Brain "perfusion SPECT shows striatal hypoperfusion in MSA-P that distinguishes this disorder from PD. Perfusion SPECT, when coupled with classic MRI, shows high sensitivity and specificity in differentiating MSA from PD."

* "Recently, transcranial ultrasound was shown to discriminate PD from MSA and PSP. The hyperechogenicity of substantia nigra is typical of PD, whereas the hyperechogenicity of the lenticular nucleus associated with a normal echogenicity of substantia nigra suggests an atypical parkinsonism diagnosis. The discriminant value of transcranial sonography seems higher in cases of disease onset under 60 years. Transcranial ultrasound has been tested in the diagnosis of parkinsonian syndrome at early stages of the disease, suggesting that this technique could really help uncertain clinical diagnosis."

* The causes of MSA are unknown though it is assumed that a "complex interaction of genetic and environmental mechanisms seems likely. However, due to principal limitations of environmental studies...there are no convincing findings. Mercury, methanol, carbon tetrachloride, carbon disulfide, and cyanide have been associated with MSA-like parkinsonian disorders in a small series of cases. Further, manganese intoxication reported in miners can produce clinical, neuroimaging, and pathological findings that may overlap with those of MSA. The few controlled studies available in the literature have attempted to correlate the increased risk of MSA with occupational and daily habits, such as working exposure to solvents, plastic monomers, additives, metals and various other toxins, and history of farming. However, the increased risk of MSA related with occupation and pesticides has not been confirmed by a recent study."

* "Smoking appears to be a protective factor for MSA as in PD... Alcohol consumption showed no association in an earlier study but it was protective in a more recent one."

* "During the last years, polymorphisms of several genes involved in inflammatory processes have been associated with an elevated MSA risk."

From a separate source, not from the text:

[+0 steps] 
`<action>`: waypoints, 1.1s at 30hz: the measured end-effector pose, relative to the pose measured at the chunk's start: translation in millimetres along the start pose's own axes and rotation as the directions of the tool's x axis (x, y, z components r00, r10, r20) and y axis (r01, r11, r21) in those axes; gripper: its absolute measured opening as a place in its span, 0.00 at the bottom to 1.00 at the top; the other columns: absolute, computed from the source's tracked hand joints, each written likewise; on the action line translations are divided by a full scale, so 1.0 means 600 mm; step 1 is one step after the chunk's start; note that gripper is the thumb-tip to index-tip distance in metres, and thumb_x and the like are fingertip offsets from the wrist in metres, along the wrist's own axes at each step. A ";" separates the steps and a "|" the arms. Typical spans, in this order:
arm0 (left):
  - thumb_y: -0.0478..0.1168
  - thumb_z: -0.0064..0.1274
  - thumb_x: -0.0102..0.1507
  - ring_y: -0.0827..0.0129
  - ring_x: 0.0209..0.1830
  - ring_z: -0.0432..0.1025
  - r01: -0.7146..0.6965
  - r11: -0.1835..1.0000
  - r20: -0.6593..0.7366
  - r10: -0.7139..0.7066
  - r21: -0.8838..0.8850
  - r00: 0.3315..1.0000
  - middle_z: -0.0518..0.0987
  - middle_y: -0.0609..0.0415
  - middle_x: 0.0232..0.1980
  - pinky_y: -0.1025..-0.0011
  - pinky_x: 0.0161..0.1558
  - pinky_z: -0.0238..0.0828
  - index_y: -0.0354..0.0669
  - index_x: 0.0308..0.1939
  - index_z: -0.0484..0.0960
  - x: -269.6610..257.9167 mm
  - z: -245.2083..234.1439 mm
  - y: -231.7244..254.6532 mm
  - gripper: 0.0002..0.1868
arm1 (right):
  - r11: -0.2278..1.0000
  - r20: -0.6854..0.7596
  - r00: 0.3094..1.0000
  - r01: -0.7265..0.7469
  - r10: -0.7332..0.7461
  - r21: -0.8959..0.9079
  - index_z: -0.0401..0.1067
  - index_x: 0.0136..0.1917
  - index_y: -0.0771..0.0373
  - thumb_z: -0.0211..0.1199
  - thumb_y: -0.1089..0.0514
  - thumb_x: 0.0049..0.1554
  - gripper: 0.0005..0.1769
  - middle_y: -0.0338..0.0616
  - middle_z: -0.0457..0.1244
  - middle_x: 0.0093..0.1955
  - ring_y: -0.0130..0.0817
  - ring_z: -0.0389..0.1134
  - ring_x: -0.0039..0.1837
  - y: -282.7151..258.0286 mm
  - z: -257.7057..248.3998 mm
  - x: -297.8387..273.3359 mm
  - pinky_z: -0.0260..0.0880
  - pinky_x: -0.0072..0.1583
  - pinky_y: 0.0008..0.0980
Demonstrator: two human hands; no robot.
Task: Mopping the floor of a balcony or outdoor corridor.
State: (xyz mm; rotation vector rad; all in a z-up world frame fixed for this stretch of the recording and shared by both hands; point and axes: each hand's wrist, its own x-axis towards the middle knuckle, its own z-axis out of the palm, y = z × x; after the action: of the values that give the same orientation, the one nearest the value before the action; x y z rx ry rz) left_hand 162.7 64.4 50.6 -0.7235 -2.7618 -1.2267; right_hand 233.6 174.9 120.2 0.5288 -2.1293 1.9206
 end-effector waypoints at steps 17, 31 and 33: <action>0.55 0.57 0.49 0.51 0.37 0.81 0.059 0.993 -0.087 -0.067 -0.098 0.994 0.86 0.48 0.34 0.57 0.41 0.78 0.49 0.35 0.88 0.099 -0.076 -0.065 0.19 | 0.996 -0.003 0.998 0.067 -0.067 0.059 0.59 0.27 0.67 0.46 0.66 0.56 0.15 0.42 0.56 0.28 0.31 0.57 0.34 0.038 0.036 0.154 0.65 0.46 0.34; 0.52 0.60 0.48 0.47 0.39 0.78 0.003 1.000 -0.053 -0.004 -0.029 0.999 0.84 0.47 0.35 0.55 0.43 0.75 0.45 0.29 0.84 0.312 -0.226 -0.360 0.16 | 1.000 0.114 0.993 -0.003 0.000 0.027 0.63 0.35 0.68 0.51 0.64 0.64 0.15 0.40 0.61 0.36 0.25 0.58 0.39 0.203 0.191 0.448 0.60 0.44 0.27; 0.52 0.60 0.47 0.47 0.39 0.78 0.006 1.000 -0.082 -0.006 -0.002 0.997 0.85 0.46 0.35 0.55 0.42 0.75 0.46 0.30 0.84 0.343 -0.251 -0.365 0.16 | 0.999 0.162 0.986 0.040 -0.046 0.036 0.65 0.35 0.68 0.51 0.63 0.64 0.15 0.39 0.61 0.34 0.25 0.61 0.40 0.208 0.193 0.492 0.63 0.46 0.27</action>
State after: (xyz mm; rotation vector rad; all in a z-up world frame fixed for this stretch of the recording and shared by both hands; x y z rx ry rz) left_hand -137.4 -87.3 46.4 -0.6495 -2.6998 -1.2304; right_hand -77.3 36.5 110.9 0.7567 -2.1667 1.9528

* "L-Dopa is widely regarded as the antiparkinsonian therapy of choice in MSA, although a randomized controlled trial of L-Dopa has never been performed. Although MSA patients are commonly believed to be non- or poorly-responsive to dopaminergic therapy, efficacy has been documented in up to 40%, often lasting for up to a few years. ... L-Dopa responsiveness should be tested by administering escalating doses over a 3-month period up to a least 100 g per day (if necessary and if tolerated). L-Dopa-induced induced dyskinesias affecting orofacial and neck muscles occur in 50% of MSA-P patients, sometimes in the absence of motor benefit."

* There were disappointing results with a "short-term open trial with amantadine at high doses (400-600 600 mg/day) in five patients with MSA [who were] unresponsive to L-Dopa."

* There was improvement in motor symptoms in a double-blind placebo-controlled randomized trial with 19 MSA patients and Paxil 30 mg three times/day.

* "[Bilateral] subthalamic stimulation has been reported beneficial in four patients with MSA-P though a poor response was seen in other cases."

* The authors seem to recommend botox injections for orofacial dystonia, limb dystonia, and drooling, but recommend against botox for disproportionate antecollis.

* "Midodrine showed significant benefit in randomized placebo-controlled trials in patients with OH but may exacerbate urinary retention."

* "Inspiratory stridor develops in about 30% of patients."

* "Psychological support for patients and partners needs to be stressed."

* There were disappointing results from some recent studies of recombinant human growth hormone (r-HGH), minocycline, and riluzole.

* "In a recent study in transgenic MSA mice, rasagiline has proven to be a potent neuroprotective candidate for MSA, inducing behavioural improvement as well as preservation of neurons... Presently, a clinical trial with rasagiline in MSA is under discussion."

* "Mesenchymal stem cells (MSCs) are under discussion as a candidate source for brain repair in MSA based on the recent report of Lee and co-workers, who suggested disease progression delay in MSA patients receiving MSC implantation. However, more preclinical work is needed to confirm this effect as well as to define the underlying mechanisms of action."